Waisai, Raja Ampat News — Dewan Pimpinan Cabang Gerakan Angkatan Muda Kristen Indonesia (DPC GAMKI) Kabupaten Raja Ampat menilai Carateker dan Panitia Pelaksana Rampimpurda serta Musyawarah Daerah (Musda) II DPD KNPI Raja Ampat tidak transparan dalam proses pendaftaran dan verifikasi OKP/i maupun KNPI Distrik. Penilaian ini disampaikan pada Minggu (7/12/2025).
Ketua DPC GAMKI Raja Ampat, Kores Klenufna, menegaskan bahwa tahapan pendaftaran OKP/i dan KNPI Distrik terkesan dilakukan secara tertutup tanpa pemberitahuan resmi kepada organisasi yang berhak mengikuti Musda II.
Sebagai organisasi yang terdaftar secara nasional, GAMKI mengaku tidak puas dengan cara Carateker dan panitia bekerja.

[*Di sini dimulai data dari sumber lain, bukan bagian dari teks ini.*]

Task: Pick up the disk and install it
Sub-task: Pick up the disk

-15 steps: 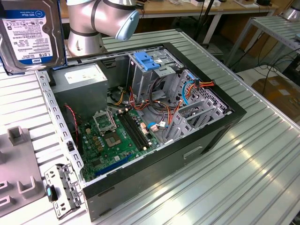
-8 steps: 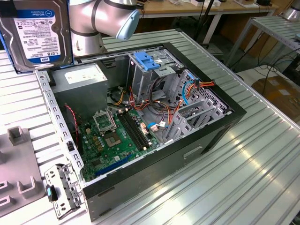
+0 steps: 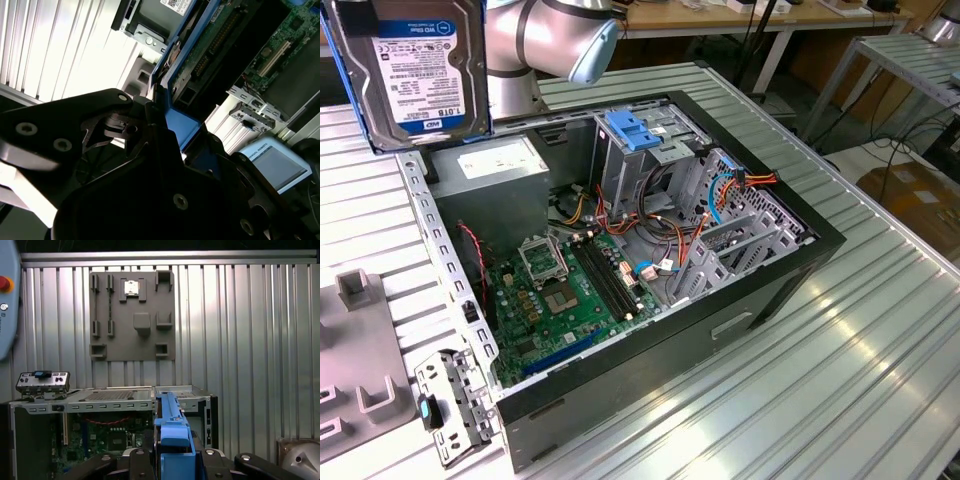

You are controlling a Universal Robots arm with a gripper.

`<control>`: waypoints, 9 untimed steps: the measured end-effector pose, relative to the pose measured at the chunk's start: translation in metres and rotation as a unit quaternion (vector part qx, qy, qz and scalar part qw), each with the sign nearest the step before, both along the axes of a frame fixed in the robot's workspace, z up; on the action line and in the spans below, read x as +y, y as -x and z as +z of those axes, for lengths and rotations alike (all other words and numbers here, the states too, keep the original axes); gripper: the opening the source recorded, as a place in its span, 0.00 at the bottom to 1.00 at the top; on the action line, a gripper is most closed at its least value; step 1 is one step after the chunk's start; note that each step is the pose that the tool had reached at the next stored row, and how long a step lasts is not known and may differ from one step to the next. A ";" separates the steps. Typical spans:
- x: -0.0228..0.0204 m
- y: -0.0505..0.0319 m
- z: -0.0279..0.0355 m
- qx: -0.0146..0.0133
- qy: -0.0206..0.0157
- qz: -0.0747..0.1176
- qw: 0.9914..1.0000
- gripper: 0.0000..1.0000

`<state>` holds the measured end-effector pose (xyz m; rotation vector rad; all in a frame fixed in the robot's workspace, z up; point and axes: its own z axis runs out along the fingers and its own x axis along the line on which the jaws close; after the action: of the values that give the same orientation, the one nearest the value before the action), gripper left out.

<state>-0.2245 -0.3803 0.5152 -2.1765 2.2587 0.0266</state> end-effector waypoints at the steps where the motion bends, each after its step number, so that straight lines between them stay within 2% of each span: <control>1: -0.0001 -0.0031 0.0000 0.000 0.000 0.000 1.000 0.37; 9: -0.0004 -0.0212 0.0000 0.000 0.000 0.000 1.000 0.37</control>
<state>-0.2033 -0.3807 0.5152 -2.1756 2.2595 0.0266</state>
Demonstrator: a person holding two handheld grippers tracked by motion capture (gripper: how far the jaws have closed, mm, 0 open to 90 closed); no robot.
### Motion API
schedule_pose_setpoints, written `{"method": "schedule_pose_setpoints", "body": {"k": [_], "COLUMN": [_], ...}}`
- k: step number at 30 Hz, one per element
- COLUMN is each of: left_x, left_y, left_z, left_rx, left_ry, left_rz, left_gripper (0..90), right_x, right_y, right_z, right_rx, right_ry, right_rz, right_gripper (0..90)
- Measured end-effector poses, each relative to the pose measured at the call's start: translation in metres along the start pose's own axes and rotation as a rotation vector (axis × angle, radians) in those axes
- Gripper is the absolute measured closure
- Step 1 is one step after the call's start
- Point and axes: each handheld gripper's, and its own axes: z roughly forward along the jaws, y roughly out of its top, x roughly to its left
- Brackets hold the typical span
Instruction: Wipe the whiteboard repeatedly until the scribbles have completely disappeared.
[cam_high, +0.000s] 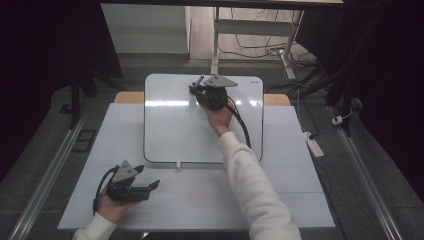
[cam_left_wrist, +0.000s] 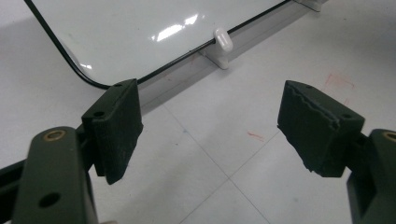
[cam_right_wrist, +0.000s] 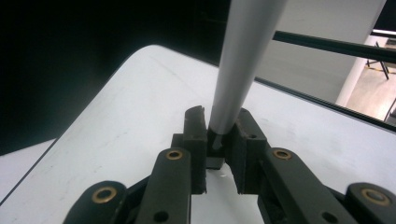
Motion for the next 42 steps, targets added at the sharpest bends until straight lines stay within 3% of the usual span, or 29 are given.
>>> {"method": "schedule_pose_setpoints", "body": {"k": [3, 5, 8, 10, 13, 19, 22, 27, 30, 35, 42], "left_x": [-0.001, -0.001, 0.0, 0.001, 0.0, 0.0, 0.0, -0.001, 0.0, 0.001, 0.003], "left_y": [0.0, 0.0, 0.0, 0.0, 0.0, 0.0, 0.0, 0.0, 0.0, 0.001, 0.002], "left_z": [0.0, 0.0, 0.001, 0.001, 0.0, 0.0, 0.0, 0.0, 0.0, 0.0, -0.002], "left_rx": [0.0, 0.001, 0.004, 0.003, 0.003, 0.001, 0.002, 0.002, 0.002, -0.013, -0.029], "left_ry": [0.001, 0.002, 0.002, 0.003, 0.005, 0.012, 0.014, 0.017, 0.015, 0.015, 0.021], "left_rz": [0.003, 0.004, 0.002, 0.0, 0.001, 0.005, 0.007, 0.008, 0.005, -0.005, -0.018], "left_gripper": [22.7, 22.7, 22.7, 22.7, 22.7, 22.7, 22.8, 22.8, 22.8, 22.9, 22.9], "right_x": [-0.01, -0.008, 0.0, -0.002, -0.013, -0.02, -0.019, -0.008, -0.005, 0.005, 0.016], "right_y": [0.0, 0.0, -0.004, -0.004, -0.006, -0.009, -0.014, -0.021, -0.028, -0.04, -0.063], "right_z": [-0.008, -0.009, -0.007, -0.01, -0.02, -0.041, -0.058, -0.09, -0.108, -0.132, -0.161], "right_rx": [-0.028, -0.032, 0.01, 0.018, 0.003, 0.026, 0.005, 0.01, 0.009, 0.038, 0.088], "right_ry": [-0.058, -0.055, 0.0, 0.006, -0.046, -0.076, -0.043, 0.005, 0.038, 0.061, 0.115], "right_rz": [0.049, 0.043, -0.012, -0.012, 0.036, 0.028, 0.067, 0.045, 0.067, 0.062, 0.098], "right_gripper": [77.8, 77.8, 77.8, 77.8, 77.8, 77.8, 77.8, 77.8, 77.7, 77.7, 77.7]}}
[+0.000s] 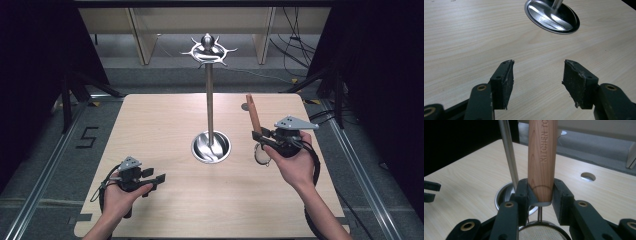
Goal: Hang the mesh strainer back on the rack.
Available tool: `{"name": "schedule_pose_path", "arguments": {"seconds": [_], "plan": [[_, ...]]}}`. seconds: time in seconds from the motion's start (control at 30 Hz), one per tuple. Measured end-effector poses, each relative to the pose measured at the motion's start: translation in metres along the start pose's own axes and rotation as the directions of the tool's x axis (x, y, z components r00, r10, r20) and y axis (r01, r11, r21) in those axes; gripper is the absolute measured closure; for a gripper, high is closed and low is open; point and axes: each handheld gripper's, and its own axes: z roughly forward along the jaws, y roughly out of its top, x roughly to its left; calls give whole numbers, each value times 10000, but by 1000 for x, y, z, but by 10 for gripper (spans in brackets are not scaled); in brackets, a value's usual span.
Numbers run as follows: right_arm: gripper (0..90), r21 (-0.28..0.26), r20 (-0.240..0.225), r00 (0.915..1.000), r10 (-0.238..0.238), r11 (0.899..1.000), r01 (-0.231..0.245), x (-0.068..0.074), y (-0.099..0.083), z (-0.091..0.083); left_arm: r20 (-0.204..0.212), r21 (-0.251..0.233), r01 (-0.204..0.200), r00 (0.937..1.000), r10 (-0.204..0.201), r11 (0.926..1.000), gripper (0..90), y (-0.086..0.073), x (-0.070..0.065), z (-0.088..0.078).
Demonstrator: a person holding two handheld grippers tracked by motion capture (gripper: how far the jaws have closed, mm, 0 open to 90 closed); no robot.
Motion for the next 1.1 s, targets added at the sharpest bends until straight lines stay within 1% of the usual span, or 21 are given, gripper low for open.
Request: {"name": "schedule_pose_path", "arguments": {"seconds": [0.03, 0.07, 0.1, 0.13, 0.27, 0.3, 0.37, 0.4, 0.43, 0.47, 0.5, 0.53, 0.57, 0.6, 0.67, 0.73, 0.77, 0.83, 0.93, 0.97, 1.1], "plan": [[695, 62, -2, 10000, 97, 9999, -97, 2, 2, -1, 10, -16, -10, 10000, 10, 10000, 409, 0, 0, 0], [695, -88, -78, 9999, -106, 9999, 105, 1, 3, 0, 14, -33, 8, 10000, -8, 10000, 409, 0, 0, 0], [695, 143, -105, 9998, 163, 9998, -162, 4, 4, -2, 19, -64, -15, 10000, 15, 10000, 409, 0, 0, 1], [695, 19, -58, 10000, 66, 10000, -66, 3, 4, -2, 38, -119, 89, 10000, -88, 9999, 408, 0, -1, 1], [695, -102, -55, 10000, -83, 9999, 82, 3, 8, -1, 23, -94, 57, 10000, -57, 9999, 409, 0, -1, 2], [695, -47, -57, 10000, 81, 10000, -81, 5, 9, -2, 27, -133, 24, 10000, -24, 9999, 408, 0, -1, 1], [695, -178, -85, 9997, -210, 9996, 208, 5, 11, -2, -9, -173, 50, 10000, -50, 9998, 408, 0, -2, 0], [695, -286, -29, 10000, -55, 9996, 54, 7, 12, -2, -18, -81, 0, 10000, 0, 10000, 408, 0, -1, -1], [695, -311, 4, 9998, -206, 9993, 206, 7, 13, -3, 15, -139, 103, 9999, -103, 9999, 408, 0, -1, 0], [695, -181, -79, 9999, -85, 9998, 83, 8, 15, -4, 0, -116, 88, 10000, -88, 9999, 408, 0, -1, 1], [695, -329, -139, 9996, -242, 9992, 237, 7, 16, -3, 6, -126, 76, 10000, -75, 9999, 408, 0, -1, 1], [695, -411, -40, 9999, -135, 9991, 133, 9, 16, -3, -2, -21, -63, 10000, 63, 10000, 408, 0, 0, 0], [695, -305, -41, 9999, -110, 9995, 109, 9, 17, -4, 5, -95, 24, 10000, -24, 10000, 408, 0, -1, 1], [695, -536, 30, 9995, -329, 9980, 331, 8, 17, -3, 13, -100, 26, 10000, -26, 9999, 408, 0, -1, 1], [695, -443, -47, 9989, -470, 9979, 468, 7, 19, -4, 0, -92, 21, 10000, -21, 10000, 408, 0, -1, 1], [695, -433, -88, 9997, -229, 9988, 225, 9, 19, -3, -20, -20, -35, 10000, 35, 10000, 408, 0, 0, 1], [695, -629, -136, 9992, -381, 9973, 372, 8, 19, -1, 6, -127, 99, 10000, -99, 9999, 408, 0, -1, 1], [695, -429, -166, 9997, -184, 9989, 177, 10, 21, -2, -74, -93, 132, 9999, -132, 9999, 408, 0, -1, 1], [695, -741, -5, 9988, -484, 9961, 482, 10, 23, -2, -18, -18, -63, 10000, 63, 10000, 408, 0, 0, 1], [695, -783, -71, 9994, -324, 9964, 317, 12, 24, -2, -7, -107, 19, 10000, -19, 9999, 408, 0, -1, 1], [695, -882, -160, 9995, -263, 9958, 248, 15, 27, -4, -64, 13, -20, 10000, 20, 10000, 408, 0, 0, 1]]}}
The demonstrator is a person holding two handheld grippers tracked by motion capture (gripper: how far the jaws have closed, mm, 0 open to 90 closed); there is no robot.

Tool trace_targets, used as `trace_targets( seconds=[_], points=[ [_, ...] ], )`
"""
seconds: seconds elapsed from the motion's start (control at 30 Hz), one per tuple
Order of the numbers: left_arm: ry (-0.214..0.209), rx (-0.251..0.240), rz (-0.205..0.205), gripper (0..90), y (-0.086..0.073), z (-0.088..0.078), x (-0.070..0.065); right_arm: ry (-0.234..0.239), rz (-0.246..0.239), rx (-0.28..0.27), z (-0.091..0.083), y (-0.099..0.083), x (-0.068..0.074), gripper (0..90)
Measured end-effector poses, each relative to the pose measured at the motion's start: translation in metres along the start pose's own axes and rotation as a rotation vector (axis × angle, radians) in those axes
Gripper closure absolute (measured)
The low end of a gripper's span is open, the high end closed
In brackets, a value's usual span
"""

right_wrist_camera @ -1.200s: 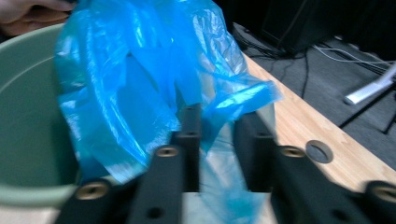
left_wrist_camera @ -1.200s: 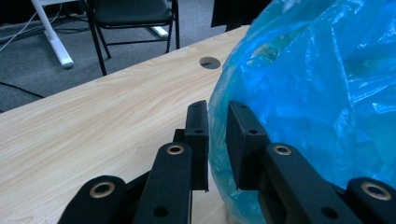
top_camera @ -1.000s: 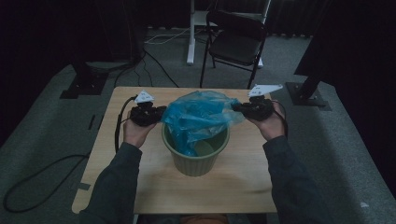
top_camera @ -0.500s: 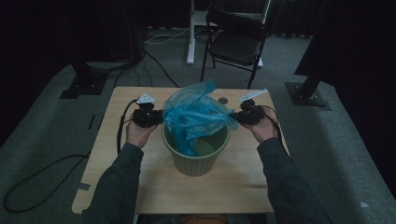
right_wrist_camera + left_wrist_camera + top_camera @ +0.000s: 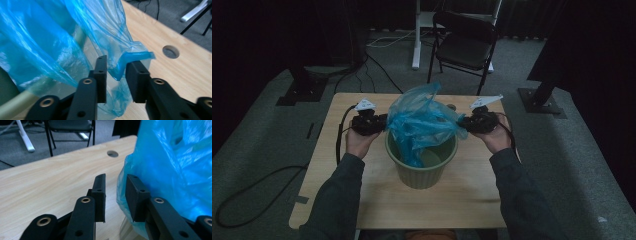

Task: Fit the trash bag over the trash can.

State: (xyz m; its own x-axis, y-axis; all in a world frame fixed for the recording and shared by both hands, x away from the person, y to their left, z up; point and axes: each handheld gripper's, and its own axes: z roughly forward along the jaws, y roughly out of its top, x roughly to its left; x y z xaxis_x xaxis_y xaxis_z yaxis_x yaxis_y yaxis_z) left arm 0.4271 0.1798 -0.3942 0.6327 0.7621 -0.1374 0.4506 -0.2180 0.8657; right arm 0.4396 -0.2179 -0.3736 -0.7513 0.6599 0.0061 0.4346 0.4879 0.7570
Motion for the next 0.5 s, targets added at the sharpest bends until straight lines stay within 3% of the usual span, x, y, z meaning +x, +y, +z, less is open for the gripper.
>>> trace_targets(
  seconds=[0.1,0.3,0.5],
  points=[
    [0.004,-0.022,0.012,66.2,0.004,-0.010,0.000,0.005,-0.005,-0.027,-0.015,0.003,-0.001,65.0],
    [-0.009,-0.038,0.016,63.9,0.004,-0.017,0.002,0.013,0.014,-0.036,-0.027,-0.002,-0.008,63.4],
    [-0.011,-0.059,0.012,62.2,0.008,-0.025,0.004,0.021,0.012,-0.056,-0.034,-0.003,-0.006,63.4]
  ],
)
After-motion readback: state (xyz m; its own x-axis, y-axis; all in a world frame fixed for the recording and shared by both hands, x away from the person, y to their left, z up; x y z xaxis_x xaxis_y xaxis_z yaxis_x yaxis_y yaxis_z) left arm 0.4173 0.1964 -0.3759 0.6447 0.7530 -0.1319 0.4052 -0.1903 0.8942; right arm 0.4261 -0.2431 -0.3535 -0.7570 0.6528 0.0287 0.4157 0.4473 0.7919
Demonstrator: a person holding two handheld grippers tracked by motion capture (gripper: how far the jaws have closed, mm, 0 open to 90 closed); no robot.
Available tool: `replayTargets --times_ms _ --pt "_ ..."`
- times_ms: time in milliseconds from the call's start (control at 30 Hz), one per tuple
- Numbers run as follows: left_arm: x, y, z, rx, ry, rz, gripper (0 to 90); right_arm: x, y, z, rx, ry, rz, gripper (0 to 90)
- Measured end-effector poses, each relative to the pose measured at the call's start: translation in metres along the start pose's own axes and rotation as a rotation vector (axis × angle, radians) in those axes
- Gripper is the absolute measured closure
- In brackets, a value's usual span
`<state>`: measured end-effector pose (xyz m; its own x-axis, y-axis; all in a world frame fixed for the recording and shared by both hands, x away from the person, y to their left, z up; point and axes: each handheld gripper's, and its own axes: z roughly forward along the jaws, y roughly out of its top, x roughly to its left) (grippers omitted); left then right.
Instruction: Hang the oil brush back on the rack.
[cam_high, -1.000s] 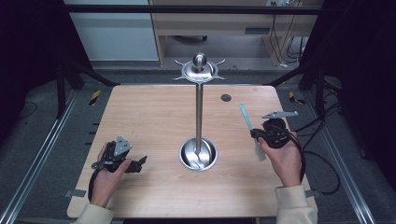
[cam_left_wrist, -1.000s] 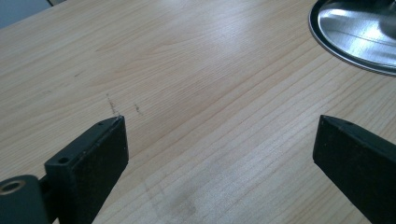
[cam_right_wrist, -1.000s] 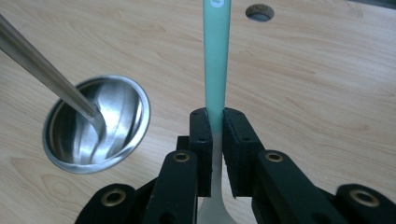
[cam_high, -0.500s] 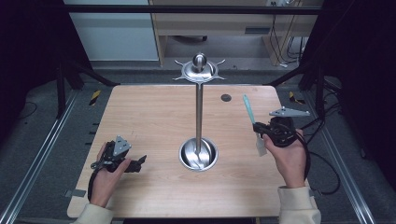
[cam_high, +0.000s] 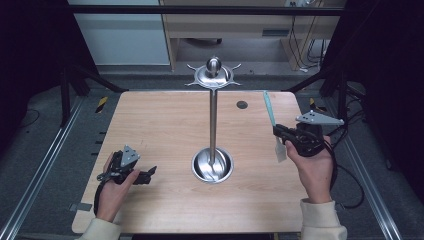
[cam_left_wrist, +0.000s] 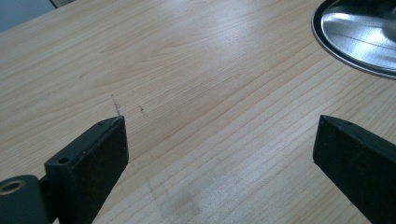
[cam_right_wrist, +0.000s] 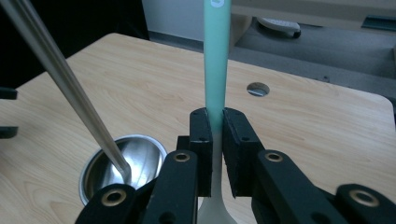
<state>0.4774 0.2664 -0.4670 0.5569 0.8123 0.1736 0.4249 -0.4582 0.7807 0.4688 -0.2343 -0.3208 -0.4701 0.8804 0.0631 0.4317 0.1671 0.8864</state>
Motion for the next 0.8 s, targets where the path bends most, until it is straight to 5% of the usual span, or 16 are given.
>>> replayTargets --times_ms 800 --pt "0.001 0.000 -0.001 -0.005 0.006 0.002 3.0 0.027 0.025 -0.034 -0.133 0.028 -0.074 82.7"
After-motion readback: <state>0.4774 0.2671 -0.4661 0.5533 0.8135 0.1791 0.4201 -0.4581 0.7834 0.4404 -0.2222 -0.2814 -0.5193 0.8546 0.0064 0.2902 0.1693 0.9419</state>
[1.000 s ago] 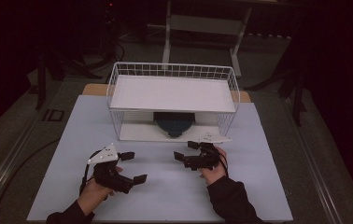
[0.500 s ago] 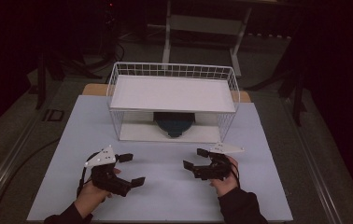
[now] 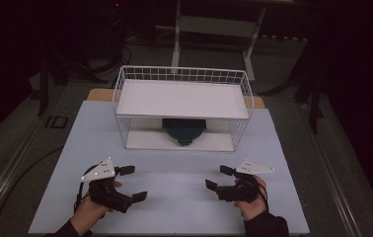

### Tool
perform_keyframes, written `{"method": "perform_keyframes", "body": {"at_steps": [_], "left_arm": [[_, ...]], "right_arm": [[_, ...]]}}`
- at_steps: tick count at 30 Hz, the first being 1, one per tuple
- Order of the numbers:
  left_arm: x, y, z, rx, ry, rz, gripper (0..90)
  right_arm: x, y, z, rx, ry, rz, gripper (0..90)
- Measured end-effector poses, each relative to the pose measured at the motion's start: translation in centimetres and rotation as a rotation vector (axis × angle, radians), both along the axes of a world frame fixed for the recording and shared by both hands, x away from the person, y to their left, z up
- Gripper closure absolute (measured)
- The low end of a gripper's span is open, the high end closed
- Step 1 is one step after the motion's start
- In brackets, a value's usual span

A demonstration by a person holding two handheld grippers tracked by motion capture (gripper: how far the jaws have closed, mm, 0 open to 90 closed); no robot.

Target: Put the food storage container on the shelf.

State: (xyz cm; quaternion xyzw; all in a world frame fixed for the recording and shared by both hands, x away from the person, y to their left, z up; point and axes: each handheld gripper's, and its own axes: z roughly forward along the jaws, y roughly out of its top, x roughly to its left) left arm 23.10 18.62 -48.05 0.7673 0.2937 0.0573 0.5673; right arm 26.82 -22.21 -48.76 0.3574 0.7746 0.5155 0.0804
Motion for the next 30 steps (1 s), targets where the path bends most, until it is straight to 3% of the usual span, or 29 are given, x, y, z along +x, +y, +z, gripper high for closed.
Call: {"method": "perform_keyframes", "body": {"at_steps": [5, 13, 18, 30], "left_arm": [[-0.3, 0.6, -0.1, 0.008, -0.021, 0.019, 0.0], [-0.7, 0.9, -0.4, 0.022, -0.02, 0.003, 0.0], [-0.9, 1.1, -0.7, 0.027, -0.011, 0.004, 0.0], [-1.0, 1.0, -1.1, 0.04, -0.011, -0.002, 0.0]], "right_arm": [[-1.0, -1.3, -0.1, 0.005, -0.001, -0.009, 16.2], [-2.0, -2.8, -0.6, 0.002, 0.011, -0.008, 16.3], [-2.4, -3.7, -1.1, -0.011, -0.004, 0.008, 16.3], [-2.7, -5.6, -2.5, -0.062, 0.031, 0.008, 16.2]]}}
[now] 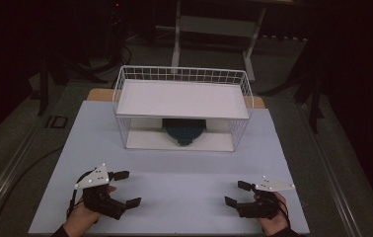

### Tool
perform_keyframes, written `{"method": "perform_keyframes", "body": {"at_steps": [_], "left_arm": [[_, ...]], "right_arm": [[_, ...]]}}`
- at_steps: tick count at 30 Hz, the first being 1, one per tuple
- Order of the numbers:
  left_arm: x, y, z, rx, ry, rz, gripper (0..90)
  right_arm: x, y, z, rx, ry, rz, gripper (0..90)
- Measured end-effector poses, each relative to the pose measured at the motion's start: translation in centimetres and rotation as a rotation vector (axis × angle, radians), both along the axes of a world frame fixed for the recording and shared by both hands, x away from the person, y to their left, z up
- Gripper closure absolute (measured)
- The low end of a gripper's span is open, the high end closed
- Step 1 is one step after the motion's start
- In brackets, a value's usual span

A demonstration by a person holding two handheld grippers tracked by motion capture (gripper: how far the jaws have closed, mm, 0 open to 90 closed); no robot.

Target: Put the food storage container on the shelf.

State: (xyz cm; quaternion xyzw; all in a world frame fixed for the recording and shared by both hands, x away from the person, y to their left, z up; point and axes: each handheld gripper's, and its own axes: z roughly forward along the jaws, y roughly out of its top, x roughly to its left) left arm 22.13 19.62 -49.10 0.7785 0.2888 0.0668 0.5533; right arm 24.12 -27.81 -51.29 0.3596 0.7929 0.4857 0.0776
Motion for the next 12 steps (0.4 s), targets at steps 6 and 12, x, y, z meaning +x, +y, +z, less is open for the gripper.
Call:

Menurut Kores, pembukaan pendaftaran pada 2–3 Desember 2025 dan langsung ditutup pada 4 Desember 2025 tanpa sosialisasi yang memadai menjadi bentuk ketidakprofesionalan penyelenggara.
“Kami sangat menyayangkan pendaftaran dibuka dan ditutup begitu cepat tanpa pemberitahuan resmi, khususnya terkait kelengkapan OKP/i yang terdaftar secara nasional,” ujarnya.
Kores menilai bahwa pemberitahuan hanya melalui media tidak cukup karena tidak semua organisasi mengikuti informasi melalui kanal tersebut. Ia menegaskan bahwa pendaftaran harus disampaikan secara resmi agar seluruh OKP/i dan KNPI Distrik dapat berpartisipasi sesuai mekanisme.
GAMKI juga menilai Carateker dan Panitia Musda II terkesan memihak salah satu kandidat sehingga mengabaikan asas transparansi dan keadilan.
“Kami menilai Carateker tidak profesional. Tidak ada asas keterbukaan dalam tahapan pendaftaran, dan kerja panitia seolah hanya untuk satu kandidat,” tegas Kores.
Ia menambahkan bahwa KNPI sebagai wadah generasi muda harusnya dibangun di atas pondasi yang kuat dan bersih dari kepentingan tertentu. Organisasi ini diharapkan mampu menjalankan perannya dalam pengembangan pemuda dan kontribusi bagi masyarakat Raja Ampat.
“KNPI adalah representasi generasi muda. Pondasinya harus diletakkan dengan baik agar ke depan mampu memberi nilai lebih bagi masyarakat, khususnya generasi muda,” tutupnya.